• Exercise
Pick out and copy every line below that has the word "answer".

***** Supplied records *****

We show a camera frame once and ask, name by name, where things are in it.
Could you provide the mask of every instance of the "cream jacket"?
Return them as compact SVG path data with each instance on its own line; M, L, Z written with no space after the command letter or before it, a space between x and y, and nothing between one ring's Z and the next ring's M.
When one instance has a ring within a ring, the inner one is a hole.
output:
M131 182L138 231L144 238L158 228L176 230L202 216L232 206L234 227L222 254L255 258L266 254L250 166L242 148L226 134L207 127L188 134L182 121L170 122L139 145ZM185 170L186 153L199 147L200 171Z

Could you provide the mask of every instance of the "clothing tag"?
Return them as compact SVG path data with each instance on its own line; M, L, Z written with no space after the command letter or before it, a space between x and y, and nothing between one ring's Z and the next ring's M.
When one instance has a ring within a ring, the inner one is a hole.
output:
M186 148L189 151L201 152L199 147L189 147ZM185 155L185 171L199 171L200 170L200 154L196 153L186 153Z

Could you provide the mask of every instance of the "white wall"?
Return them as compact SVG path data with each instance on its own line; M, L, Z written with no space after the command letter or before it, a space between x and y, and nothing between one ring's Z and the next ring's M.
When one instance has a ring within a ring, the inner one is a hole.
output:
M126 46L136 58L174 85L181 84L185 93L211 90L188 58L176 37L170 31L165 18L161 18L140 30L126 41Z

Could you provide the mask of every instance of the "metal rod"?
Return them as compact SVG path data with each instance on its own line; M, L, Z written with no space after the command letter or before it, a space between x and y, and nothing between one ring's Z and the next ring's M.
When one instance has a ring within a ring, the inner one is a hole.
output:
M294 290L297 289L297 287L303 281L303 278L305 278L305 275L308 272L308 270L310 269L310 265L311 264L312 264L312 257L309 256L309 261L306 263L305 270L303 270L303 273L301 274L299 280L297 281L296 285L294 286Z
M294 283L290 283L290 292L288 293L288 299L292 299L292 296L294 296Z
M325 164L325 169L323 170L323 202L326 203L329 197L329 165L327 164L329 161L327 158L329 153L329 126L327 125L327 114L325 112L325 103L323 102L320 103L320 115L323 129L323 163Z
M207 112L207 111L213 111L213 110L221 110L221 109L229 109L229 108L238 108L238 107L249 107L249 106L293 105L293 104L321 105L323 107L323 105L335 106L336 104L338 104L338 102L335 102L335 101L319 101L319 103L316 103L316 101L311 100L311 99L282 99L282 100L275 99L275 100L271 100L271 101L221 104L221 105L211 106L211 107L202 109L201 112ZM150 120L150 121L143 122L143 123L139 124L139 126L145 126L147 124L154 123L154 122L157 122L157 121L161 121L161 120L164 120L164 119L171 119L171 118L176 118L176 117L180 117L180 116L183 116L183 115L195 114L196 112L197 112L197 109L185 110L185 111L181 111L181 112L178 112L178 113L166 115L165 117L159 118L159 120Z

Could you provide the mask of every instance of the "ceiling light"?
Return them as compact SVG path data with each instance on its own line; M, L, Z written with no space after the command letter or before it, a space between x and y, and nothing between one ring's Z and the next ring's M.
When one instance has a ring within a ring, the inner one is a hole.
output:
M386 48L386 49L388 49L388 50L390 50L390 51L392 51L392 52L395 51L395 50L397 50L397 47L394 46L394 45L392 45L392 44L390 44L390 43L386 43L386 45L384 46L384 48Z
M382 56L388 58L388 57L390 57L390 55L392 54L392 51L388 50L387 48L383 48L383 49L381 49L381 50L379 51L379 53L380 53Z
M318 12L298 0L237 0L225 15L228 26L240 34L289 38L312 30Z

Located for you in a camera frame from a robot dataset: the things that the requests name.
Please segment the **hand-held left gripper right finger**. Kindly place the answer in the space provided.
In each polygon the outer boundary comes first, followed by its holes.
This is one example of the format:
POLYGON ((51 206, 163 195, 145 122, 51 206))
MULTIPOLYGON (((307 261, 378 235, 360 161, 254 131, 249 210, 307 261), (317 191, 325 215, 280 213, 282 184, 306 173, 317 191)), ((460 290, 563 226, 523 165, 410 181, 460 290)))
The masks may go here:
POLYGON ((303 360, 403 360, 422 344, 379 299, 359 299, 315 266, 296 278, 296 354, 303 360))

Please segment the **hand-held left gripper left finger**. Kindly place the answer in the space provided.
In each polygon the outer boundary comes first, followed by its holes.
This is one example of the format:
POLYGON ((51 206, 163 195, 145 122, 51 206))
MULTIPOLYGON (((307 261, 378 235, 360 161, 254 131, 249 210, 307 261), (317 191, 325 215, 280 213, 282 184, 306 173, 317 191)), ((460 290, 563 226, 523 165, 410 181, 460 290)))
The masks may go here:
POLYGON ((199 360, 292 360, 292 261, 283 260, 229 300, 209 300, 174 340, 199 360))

*****

• Solved exercise
Please segment the **hand-held left gripper right finger**. Kindly place the answer in the space provided.
Please segment the **hand-held left gripper left finger**. Kindly place the answer in the space provided.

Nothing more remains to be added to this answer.